> _REQUIRED WORK_:
Given the entries that follow, write out exactly the lines starting at the one containing "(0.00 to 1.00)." and ending at the one containing "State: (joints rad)", both ends included, and only those.

= = =

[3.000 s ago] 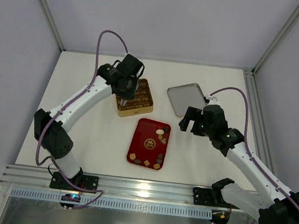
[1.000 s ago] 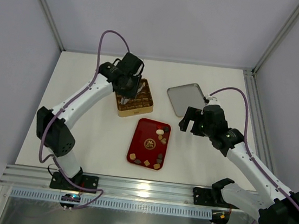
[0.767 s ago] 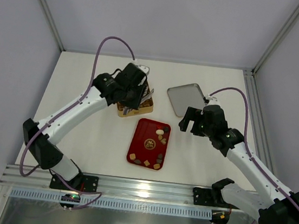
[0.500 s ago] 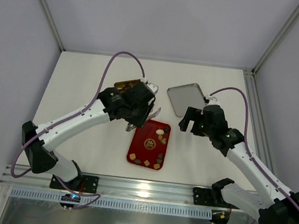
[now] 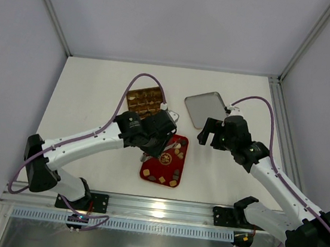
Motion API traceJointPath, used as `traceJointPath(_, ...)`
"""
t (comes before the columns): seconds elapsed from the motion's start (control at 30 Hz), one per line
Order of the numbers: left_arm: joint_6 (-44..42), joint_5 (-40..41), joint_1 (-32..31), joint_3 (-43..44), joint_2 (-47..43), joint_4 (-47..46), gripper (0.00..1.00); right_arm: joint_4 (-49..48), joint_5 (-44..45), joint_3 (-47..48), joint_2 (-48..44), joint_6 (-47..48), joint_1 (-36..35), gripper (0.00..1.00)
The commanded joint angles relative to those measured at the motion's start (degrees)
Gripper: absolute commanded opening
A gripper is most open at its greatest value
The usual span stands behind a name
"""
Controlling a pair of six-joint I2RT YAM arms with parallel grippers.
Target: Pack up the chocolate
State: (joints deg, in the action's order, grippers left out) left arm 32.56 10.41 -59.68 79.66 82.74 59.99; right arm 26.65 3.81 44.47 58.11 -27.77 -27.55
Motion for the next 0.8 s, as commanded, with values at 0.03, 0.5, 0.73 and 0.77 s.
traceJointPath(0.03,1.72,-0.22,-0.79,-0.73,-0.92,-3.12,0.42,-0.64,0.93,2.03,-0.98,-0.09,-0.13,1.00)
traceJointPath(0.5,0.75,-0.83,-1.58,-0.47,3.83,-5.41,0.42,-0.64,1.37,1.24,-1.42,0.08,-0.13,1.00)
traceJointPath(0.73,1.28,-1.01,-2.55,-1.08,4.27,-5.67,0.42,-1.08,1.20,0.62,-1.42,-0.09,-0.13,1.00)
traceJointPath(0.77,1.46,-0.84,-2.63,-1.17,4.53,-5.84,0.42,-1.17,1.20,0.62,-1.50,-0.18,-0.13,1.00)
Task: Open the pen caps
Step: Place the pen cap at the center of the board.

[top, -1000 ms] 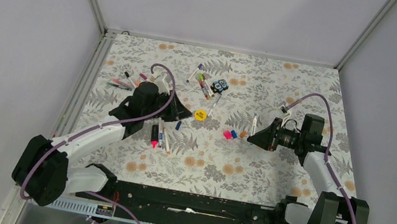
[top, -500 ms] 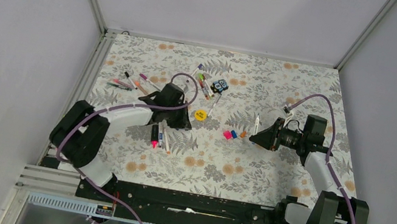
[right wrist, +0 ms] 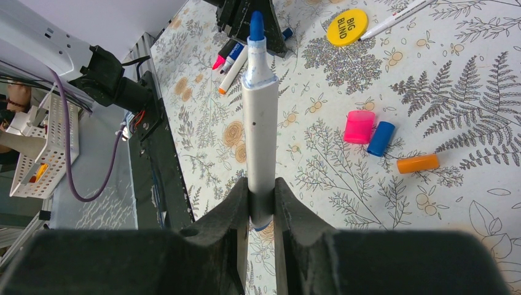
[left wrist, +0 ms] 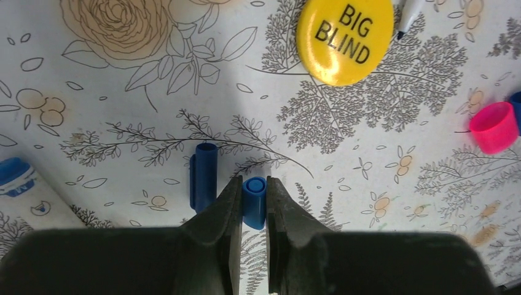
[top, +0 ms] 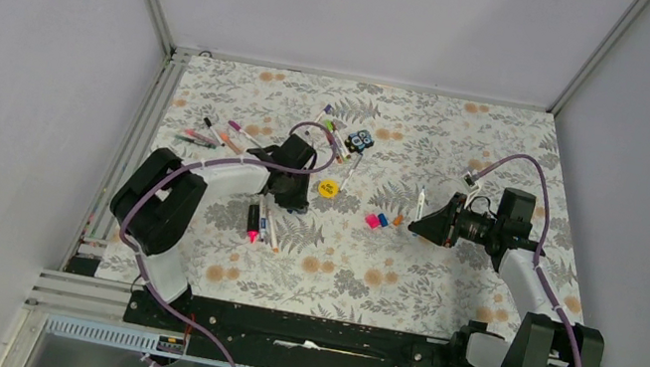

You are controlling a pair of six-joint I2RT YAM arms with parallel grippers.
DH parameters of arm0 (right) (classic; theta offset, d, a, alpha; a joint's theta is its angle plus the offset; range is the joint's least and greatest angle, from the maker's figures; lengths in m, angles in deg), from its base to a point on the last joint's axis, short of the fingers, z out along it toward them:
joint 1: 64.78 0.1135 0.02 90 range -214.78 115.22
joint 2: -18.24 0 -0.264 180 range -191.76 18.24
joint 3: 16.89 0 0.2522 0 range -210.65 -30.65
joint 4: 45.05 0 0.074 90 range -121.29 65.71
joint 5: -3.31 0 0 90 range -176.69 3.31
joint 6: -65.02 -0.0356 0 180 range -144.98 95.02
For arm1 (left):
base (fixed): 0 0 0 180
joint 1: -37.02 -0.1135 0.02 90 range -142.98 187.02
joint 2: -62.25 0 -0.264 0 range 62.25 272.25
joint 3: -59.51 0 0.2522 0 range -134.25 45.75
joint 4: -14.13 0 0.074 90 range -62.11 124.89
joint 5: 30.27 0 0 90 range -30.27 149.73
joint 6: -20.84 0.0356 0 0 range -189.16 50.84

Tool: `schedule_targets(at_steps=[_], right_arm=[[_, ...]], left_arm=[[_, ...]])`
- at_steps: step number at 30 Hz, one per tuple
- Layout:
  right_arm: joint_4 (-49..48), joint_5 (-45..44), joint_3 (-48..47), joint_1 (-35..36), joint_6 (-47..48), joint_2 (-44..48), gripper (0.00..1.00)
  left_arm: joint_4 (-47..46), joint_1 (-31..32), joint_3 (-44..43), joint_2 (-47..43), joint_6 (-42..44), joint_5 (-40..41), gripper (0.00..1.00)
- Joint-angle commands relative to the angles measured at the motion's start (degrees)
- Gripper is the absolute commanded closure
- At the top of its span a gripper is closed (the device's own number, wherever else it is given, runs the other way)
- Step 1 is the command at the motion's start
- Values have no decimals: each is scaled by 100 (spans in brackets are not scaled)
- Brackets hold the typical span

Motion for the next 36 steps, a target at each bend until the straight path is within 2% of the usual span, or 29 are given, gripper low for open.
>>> schedule_targets(at_steps=[1, 11, 25, 36], right_arm=[[21, 169, -150, -53, 135, 31, 100], [18, 197, -147, -55, 140, 35, 100], [24, 233, -147, -69, 141, 55, 100], [21, 226, -137, -72, 149, 83, 100]], left_arm=[[138, 8, -294, 65, 192, 252, 89], [379, 8, -555, 243, 319, 528, 82], [453, 7, -662, 372, 367, 390, 73], [500, 8, -762, -31, 335, 345, 69]])
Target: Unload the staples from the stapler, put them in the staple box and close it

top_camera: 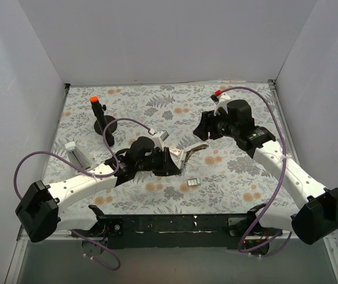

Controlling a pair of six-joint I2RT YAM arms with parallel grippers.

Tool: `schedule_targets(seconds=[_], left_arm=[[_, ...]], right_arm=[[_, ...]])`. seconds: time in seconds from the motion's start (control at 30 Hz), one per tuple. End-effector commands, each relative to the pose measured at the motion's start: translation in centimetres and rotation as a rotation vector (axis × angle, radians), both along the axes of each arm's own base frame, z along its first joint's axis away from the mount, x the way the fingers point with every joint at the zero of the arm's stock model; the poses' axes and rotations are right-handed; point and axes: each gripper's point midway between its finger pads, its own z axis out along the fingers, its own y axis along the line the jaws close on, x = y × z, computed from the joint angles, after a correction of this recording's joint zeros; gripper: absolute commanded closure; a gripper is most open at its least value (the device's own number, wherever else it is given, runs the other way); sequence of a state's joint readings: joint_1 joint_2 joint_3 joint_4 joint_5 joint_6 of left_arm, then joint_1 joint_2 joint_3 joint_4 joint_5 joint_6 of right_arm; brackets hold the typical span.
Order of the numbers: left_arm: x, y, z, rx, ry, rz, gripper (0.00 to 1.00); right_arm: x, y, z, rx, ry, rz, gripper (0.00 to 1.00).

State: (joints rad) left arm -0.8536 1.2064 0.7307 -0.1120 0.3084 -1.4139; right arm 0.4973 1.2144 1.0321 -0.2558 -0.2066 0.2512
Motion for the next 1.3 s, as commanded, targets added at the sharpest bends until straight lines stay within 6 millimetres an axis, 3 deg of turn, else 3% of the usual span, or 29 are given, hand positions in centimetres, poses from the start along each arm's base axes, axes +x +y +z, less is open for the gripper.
schedule_targets(seconds=[0.0,0.03,0.07,0.23,0.37,0.53,0.87,1.27], left_arm=[[1.0,-0.5,1.9,-0.030,-0.066,0.012,1.00],[1.1,-0.4,1.8,-0.020,-0.080,0.008,1.00],[1.3,-0.1,1.6,0.002,-0.131,-0.019,1.00],[1.5,0.7,0.9,0.088,-0.302,-0.129,1.00],[1.7,1.0,1.1,0.116,-0.426,-0.200,1.00],[2.4,0.6,1.5,0.129,-0.505,-0.241,1.00],[2.2,-0.4,0.2,0.134,-0.489,-0.309,1.00],[2.4,-0.8,-0.7,0.142,-0.485,-0.328,1.00]], right_arm=[[0.1,-0.6,3.6,-0.002,-0.028,0.022,0.34],[-0.3,-0.9,3.2,-0.015,0.010,0.027,0.34],[-0.2,-0.9,4.2,-0.006,0.010,0.036,0.34],[-2.2,1.1,4.6,0.057,0.126,0.194,0.35],[-3.7,2.4,3.8,0.108,0.220,0.291,0.36],[-5.8,3.4,-0.2,0.131,0.422,0.399,0.34],[-7.7,3.3,-5.1,0.103,0.616,0.445,0.35],[-9.2,3.6,-6.6,0.146,0.687,0.491,0.46]])
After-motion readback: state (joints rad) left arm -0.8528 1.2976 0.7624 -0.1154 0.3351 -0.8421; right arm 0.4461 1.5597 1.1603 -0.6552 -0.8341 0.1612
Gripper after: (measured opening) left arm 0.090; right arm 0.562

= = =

> _RESPONSE AREA_:
Order of the numbers: left_arm: x, y, z, rx, ry, rz, gripper (0.00 to 1.00); right_arm: x, y, z, rx, ry, rz, gripper (0.00 to 1.00).

State: (joints rad) left arm -0.8536 1.2064 0.7307 -0.1120 0.3084 -1.4139; right arm 0.4973 1.2144 1.0321 -0.2558 -0.2066 0.2512

Nothing else belongs to the answer.